Your task: Within the data below, find the string "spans" and return each line where it occurs.

Stored data:
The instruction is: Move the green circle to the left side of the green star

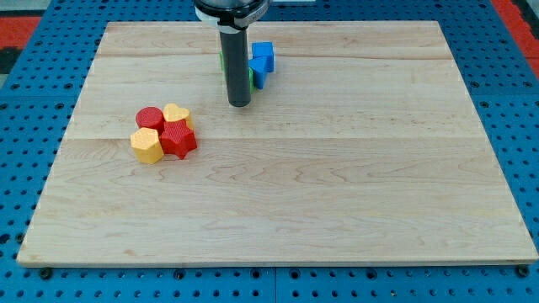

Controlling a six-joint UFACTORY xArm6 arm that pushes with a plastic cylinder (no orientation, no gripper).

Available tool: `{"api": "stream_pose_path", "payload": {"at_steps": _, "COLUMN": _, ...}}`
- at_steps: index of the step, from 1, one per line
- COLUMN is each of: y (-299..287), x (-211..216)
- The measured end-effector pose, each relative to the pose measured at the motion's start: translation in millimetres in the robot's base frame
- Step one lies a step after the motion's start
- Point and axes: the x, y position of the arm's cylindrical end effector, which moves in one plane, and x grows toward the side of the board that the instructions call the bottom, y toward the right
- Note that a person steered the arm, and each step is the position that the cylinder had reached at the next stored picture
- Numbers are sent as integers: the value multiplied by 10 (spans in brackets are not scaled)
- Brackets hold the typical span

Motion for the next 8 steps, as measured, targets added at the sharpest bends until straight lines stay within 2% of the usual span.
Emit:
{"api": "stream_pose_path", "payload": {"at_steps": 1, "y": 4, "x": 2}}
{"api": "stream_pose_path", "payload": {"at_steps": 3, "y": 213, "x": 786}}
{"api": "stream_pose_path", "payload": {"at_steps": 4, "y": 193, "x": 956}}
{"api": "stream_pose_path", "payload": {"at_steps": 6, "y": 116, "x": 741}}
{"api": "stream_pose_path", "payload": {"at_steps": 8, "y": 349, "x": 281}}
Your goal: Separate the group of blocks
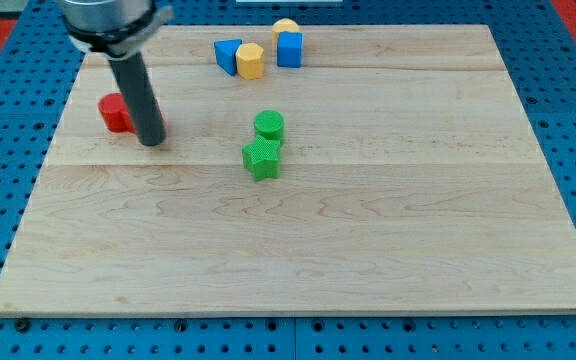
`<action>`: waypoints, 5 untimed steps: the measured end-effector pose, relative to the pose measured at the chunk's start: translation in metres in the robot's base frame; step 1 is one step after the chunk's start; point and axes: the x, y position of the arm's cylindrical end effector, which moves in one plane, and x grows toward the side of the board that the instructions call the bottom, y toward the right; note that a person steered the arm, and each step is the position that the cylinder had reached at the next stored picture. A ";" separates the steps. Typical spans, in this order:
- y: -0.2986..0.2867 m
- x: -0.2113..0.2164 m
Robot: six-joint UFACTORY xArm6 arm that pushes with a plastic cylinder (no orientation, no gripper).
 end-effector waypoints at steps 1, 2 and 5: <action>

Response box:
- Numbers are sent as integers: the value multiplied by 10 (spans in brackets are not scaled)
`<action>`: waypoints, 5 untimed steps: the measured end-effector pose, relative to the pose measured at the chunk's start: translation in metres in the robot's base frame; step 1 is one step after the chunk's start; point and axes: the x, y position of the arm's cylindrical end effector, which moves in one plane, and x grows toward the side of the board that the instructions call the bottom, y toward the right; note that a person steered the arm, and each step is the position that the cylinder had reached at the next stored picture. A ";" separates the steps. Typical spans, in this order:

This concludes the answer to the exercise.